L’immaturité ne dissimule in fine aucun crime, à peine une fausse identité, une activité abritée derrière la devanture d’une boucherie, tant la médecine, au royaume des ruraux, ne saurait équivaloir qu’à une forme positive de sorcellerie (son diplôme découvert lui coûtera sa place de choix, patatras). Joseph L. Mankiewicz emballe sa fable sur un gars au service de la vie, non plus à la traîne de la maladie, avec une vraie caméra au brio discret (je renvoie vers le moment lacté décrit supra), à la plénitude d’humilité. Les admirateurs (comptez votre littéraire serviteur) de Pagnol, Guitry, Rohmer et Cronenberg, orfèvres de la parole, du dialogue, du monologue, de la réplique polysémique, reconnaissent à l’aise qu’il s’agit de vrais (grands) cinéastes et récusent leur légende infamante de théâtreux verbeux, de romanciers frustrés. Mankiewicz appartient à cette catégorie de réalisateurs qui outre savoir écrire, mettre dans la bouche de leurs acteurs et actrices (souvent classés stars) des lignes malignes, possèdent une indubitable virtuosité (adulte, classique) à les filmer, à les enfiler, à les déposer en poussière supérieure à l’intérieur de l’oreille du spectateur. Rien n’en restera hors un climat, des images et du son, de l’espace et du temps, du cinéma, par conséquent. L’échange liminaire entre l’enseignant médisant et la vieille fille revêche à la porte de bureau ouverte (avant-goût de la victimisation sexuée, procédurière, du politiquement correct contemporain) constitue ainsi une éloquente démonstration de la double expression mankiewiczienne, à la fois lexicale et cinématographique (belle maîtrise du cadrage, du découpage, du rythme, de l’implicite).
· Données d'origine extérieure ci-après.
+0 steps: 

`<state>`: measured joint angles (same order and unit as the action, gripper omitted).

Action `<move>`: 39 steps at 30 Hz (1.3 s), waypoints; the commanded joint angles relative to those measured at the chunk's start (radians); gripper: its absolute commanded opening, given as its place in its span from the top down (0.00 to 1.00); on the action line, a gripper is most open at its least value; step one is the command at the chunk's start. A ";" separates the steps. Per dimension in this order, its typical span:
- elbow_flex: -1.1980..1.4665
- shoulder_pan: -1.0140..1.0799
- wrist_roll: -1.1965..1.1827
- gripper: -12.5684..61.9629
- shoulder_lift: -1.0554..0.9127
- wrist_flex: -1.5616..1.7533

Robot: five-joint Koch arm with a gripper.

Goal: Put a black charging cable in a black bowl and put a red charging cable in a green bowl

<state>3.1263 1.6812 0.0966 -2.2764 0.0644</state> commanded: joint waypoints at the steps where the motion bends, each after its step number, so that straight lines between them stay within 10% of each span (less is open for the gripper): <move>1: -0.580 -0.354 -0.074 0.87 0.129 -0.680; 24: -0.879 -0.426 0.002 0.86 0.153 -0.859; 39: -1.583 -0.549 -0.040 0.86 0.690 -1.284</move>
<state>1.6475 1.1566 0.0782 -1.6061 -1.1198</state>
Avec son manichéisme contextualisé, voire daté, sa remise en cause soft du matérialisme (le corps ne s’identifie pas à l’esprit), sa maîtrise du son (coup de feu, répétition de partition hors-champ, silence nocturne consistant) et du déplacement (un travelling malicieux, gracieux, suit le musicien en train de surprendre son instrumentiste), son squelette dans le placard (de dicton) et l’amphithéâtre (de représentation), son gag muet de Lassie enragée (le « doc » se carapate, son servant mort-vivant calmera la bête inquiète), son très bref épisode (marital) new-yorkais, le ressuscité au chef renversé face aux immeubles immenses suggérés, son poison de pitié (Deborah doute un chouïa des sentiments de Noah), son optimisme invincible, finalement triomphant, concertant, littéralement, On murmure dans la ville mérite son exhumation et n’implique nulle pendaison (de cinéaste illico converti aux bondieuseries bien-pensantes ou revanchardes). Ni chef-d’œuvre inconnu ni ratage embarrassant, il charme à sa manière, sincère et modeste, déceptive et intrépide. On peut assurément poser sur l’espèce bipède et ses méfaits intemporels un autre regard, bien plus agressif, corrosif, lucide et acide, Mankiewicz ne s’en priva pas, il remettra cela ; il ne convient point cependant de bouder ce (petit) plaisir d’intelligence, d’aisance, de confiance, un peu à l’image des sucreries fournies par l’obstétricien serein : douces, agréables, vite avalées, évanouies.